What every segment page contains ​
| Section | What it gives you |
|---|---|
| At a glance | The start state, end state, and fallback baseline for the part. |
| Learning goals | What you'll be able to do afterward. |
| Why it matters | The motivation, tied to the Dunder Mifflin story. |
| What you will build | The concrete artifact for the part. |
| Knowledge-share outline | The short intro talk. |
| Lab steps | Copy-paste friendly steps, each with expected output. |
| Checkpoint | A quick check that you reached the end state. |
| Fallback baseline | The known-good version to switch to if needed. |
| Troubleshooting | Common problems and fixes. |
| Optional stretch task | Extra depth for advanced attendees. |
| What we will not cover | The scope boundary for the part. |
The rhythm ​
Every part: a short knowledge-share first, then hands-on work, ending at a checkpoint.
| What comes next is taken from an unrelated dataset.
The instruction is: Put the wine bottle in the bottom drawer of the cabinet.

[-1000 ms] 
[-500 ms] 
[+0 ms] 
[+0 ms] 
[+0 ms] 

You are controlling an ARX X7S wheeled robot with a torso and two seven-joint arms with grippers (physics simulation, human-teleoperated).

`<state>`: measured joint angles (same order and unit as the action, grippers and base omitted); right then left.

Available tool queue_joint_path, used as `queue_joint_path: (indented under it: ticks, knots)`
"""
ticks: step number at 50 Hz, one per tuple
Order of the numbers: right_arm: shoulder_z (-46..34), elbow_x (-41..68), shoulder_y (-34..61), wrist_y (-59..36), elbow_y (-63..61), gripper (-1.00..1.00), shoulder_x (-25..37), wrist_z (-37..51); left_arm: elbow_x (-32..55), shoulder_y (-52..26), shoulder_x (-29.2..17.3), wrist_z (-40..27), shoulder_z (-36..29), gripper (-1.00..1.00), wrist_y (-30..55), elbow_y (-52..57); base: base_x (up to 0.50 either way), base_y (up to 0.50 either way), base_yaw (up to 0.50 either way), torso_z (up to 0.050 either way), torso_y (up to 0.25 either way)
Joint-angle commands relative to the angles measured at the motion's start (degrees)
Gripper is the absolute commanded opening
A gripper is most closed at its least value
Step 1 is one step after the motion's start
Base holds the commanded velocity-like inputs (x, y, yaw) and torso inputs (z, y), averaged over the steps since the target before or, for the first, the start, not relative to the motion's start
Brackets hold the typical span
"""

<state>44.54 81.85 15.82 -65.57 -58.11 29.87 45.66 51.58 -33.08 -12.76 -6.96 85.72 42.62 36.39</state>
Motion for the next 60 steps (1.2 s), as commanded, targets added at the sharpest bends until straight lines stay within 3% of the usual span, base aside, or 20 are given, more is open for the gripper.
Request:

If your hands-on attempt doesn't finish, switch to the fallback baseline and you'll start the next part in the right place.
The segments ​
- Part 1, Framing & first agent
- Part 2, Context engineering
- Part 3, Memory
- Part 4, Writing useful specs & personas
- Part 5, MCP fundamentals
- Part 6, Build the MCP server
- Part 7, Agent Framework & first MCP-connected agent
- Part 8, Native tools & A2A handoff
- Part 9, Human-in-the-loop & condition checker
Authoring a new segment?
Start from snippets/segment-skeleton.md, which encodes the required structure above.